L’emplacement des lésions du système nerveux aura une incidence sur la présentation des symptômes et le degré de gravité au cours de l’évaluation de la dysarthrie. En général, les dommages aux neurones moteurs dans le cortex cérébral du cerveau peuvent infliger le plus d’anomalies. Par exemple, la dysarthrie spastique est diagnostiquée lorsque ces cellules nerveuses centrales sont altérées. Les symptômes sont les suivants : une voix tendue ; une incapacité à vocaliser de longues phrases ; confusion consonne ; et un rythme lent de la parole. Les lésions des cellules nerveuses motrices inférieures qui se connectent aux muscles caractérisent la dysarthrie flasque, qui entraîne généralement moins de symptômes.

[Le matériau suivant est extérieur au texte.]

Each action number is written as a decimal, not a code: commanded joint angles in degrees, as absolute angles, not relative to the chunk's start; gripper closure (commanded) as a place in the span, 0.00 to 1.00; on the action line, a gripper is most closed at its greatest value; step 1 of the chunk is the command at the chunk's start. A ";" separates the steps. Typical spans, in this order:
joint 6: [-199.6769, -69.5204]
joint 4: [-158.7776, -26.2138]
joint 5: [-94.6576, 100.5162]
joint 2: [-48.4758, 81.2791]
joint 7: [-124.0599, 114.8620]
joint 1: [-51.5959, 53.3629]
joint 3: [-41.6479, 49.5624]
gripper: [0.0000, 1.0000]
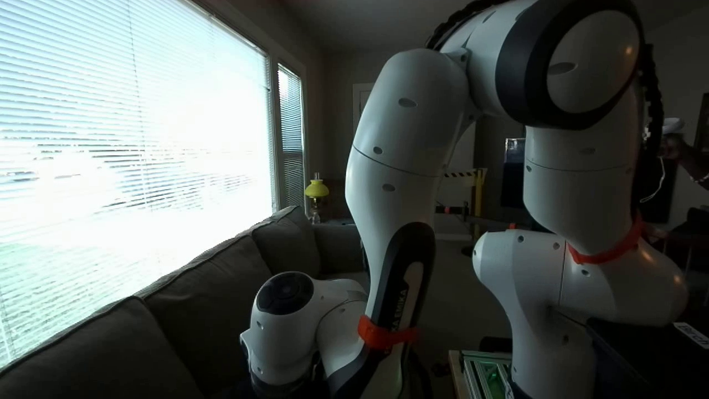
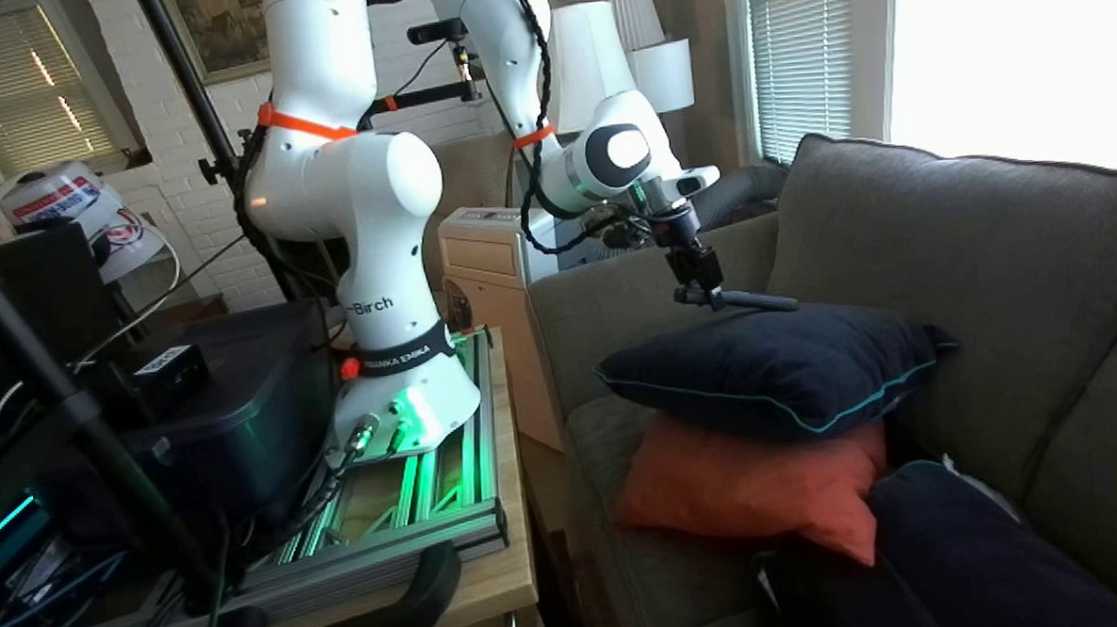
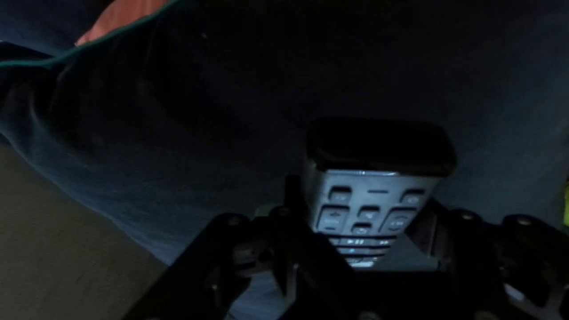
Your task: Put the remote on the pillow
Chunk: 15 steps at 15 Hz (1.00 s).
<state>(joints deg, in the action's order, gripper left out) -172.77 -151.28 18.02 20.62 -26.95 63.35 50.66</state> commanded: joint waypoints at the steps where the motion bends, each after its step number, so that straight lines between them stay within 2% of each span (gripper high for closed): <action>1: -172.76 -154.43 19.19 21.01 -30.90 70.25 59.18 0.71; 7: -176.65 -159.61 17.60 21.94 -32.21 71.91 62.13 0.71; 8: -176.04 -157.19 18.26 22.36 -32.98 67.88 58.48 0.71; 15: -188.24 -157.50 18.67 28.39 -36.85 59.08 51.75 0.71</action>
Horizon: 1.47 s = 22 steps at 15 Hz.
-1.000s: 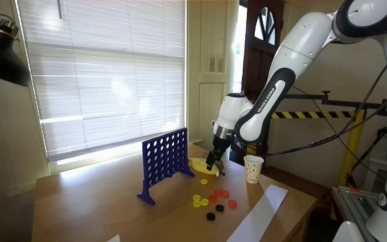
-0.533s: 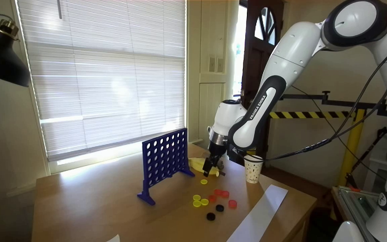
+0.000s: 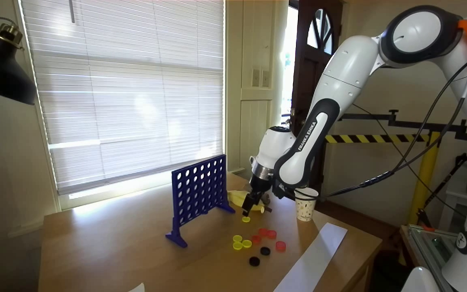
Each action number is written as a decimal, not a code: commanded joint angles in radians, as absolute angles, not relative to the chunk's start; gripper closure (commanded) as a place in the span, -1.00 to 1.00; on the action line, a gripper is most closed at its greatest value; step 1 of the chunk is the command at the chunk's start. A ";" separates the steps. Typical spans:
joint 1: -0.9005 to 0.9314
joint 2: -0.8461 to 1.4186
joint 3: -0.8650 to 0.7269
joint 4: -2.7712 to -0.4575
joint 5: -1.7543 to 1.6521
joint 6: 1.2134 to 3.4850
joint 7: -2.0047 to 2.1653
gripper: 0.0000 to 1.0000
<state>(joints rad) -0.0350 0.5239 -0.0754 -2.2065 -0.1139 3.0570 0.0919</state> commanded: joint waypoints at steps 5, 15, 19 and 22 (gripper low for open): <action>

Des lésions des cellules nerveuses motrices peuvent également se produire dans le cervelet ou les ganglions de la base du cerveau, se manifestant par une dysarthrie de l’ataxie et une dysarthrie hypokinétique ou hyperkinétique, respectivement. Des dommages dans l’une ou l’autre zone peuvent créer certains des symptômes mentionnés ci-dessus ou des symptômes supplémentaires tels qu’une utilisation incorrecte des voyelles, des tons inhabituels ou des pauses prolongées dans la parole. Alors que les individus peuvent subir des dommages dans une zone, les dysarthries mixtes qui affectent différentes zones du cerveau et du système nerveux sont peut-être plus courantes dans l’évaluation de la dysarthrie. Selon l’origine et la gravité des dommages, les individus peuvent éprouver des difficultés d’élocution occasionnelles ou peuvent souffrir d’anomalies de la parole à long terme.

Puisque les zones touchées du cerveau contrôlent plus d’actions que la parole, d’autres conditions associées peuvent se développer parallèlement aux difficultés d’élocution. En outre, les symptômes comme une voix tendue sont souvent le résultat d’une déficience des nerfs primaires qui contrôlent la déglutition. Sur le plan psychologique, la dépression due aux difficultés d’élocution peut présenter une autre étape dans l’évaluation.

Des procédures de test telles que l’évaluation de la dysarthrie de Frenchay qui se concentre sur les modèles de la parole aident les médecins dans l’évaluation de la dysarthrie. Le médecin enregistrera un échantillon vocal du patient et examinera de près les caractéristiques présentes dans le discours du patient. Par exemple, le médecin peut noter des anomalies dans la prononciation par le patient de petites unités sonores ou de phonèmes. De plus, un examen physique de la bouche et du visage sera effectué, et toutes les aberrations – en particulier lorsque le patient parle – seront notées. Les tests d’imagerie cérébrale et les tests sanguins peuvent aider à découvrir la source du problème.

Considérant tous les facteurs ci-dessus, les médecins utiliseront une évaluation pour déterminer quel type d’approche thérapeutique conviendra le mieux au patient. La réponse individuelle d’un patient à ces conditions peut dicter s’il aura besoin d’un traitement à long terme et dans quelle mesure le traitement fonctionnera. Pour les cas où les symptômes sont moins graves, le renforcement des muscles liés à la parole par la thérapie de répétition de la vocalisation peut souvent faciliter l’amélioration. Si les symptômes sont omniprésents et que les lésions sont localisées dans plusieurs zones du système nerveux, les appareils d’assistance vocale peuvent être une meilleure option pour traiter la dysarthrie.

Boukhris Najla

Psychologue et consultante en webmarketing.